Dataset entries:

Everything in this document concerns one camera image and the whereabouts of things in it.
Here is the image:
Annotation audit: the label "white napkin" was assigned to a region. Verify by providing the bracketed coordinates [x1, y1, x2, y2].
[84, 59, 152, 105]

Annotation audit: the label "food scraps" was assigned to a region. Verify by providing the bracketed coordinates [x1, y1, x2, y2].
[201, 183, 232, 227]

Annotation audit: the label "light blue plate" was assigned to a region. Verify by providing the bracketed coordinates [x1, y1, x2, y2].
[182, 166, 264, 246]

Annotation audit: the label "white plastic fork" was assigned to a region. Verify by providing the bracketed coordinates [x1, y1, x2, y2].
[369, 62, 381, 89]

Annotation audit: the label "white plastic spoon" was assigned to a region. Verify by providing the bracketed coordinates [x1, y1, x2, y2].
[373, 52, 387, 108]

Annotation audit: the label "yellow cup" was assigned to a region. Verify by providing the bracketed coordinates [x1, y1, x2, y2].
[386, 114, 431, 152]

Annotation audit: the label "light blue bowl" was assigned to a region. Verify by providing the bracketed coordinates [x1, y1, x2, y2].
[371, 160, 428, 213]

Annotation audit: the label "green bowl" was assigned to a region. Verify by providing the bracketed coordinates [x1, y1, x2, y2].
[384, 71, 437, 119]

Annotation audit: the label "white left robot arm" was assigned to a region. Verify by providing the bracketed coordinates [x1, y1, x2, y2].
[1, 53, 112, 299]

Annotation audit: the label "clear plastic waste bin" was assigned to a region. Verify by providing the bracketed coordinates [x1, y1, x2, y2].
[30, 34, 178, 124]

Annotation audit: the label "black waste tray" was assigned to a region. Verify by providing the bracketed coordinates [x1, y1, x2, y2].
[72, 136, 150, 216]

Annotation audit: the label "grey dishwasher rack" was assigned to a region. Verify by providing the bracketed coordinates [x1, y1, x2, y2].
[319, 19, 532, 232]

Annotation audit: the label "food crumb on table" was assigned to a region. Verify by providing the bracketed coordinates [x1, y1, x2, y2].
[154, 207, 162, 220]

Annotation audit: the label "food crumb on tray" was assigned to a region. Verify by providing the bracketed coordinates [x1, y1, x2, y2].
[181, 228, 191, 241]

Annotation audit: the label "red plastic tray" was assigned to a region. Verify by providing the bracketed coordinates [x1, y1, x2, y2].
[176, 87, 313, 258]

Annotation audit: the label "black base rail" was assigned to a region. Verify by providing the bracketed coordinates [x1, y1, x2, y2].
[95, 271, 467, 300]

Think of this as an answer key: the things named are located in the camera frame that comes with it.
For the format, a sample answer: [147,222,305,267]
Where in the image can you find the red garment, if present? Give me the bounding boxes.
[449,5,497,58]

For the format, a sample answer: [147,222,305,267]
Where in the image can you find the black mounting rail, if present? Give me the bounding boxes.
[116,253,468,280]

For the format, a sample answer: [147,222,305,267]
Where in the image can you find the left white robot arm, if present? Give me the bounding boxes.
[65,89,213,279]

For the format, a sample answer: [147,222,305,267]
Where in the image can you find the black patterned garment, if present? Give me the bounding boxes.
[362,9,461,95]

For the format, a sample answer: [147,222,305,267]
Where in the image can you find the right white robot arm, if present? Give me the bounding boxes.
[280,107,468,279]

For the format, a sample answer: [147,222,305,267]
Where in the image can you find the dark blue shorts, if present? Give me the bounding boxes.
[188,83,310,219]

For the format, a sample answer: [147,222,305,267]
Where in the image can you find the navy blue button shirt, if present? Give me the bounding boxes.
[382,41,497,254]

PROBLEM REQUIREMENTS →
In the entries above, find each line that has the word "this". Copy it.

YOUR SOLUTION →
Everything in this document concerns one camera image and the whereabouts of things in it.
Think of this as an answer key: the things named are located in the camera frame that comes with it.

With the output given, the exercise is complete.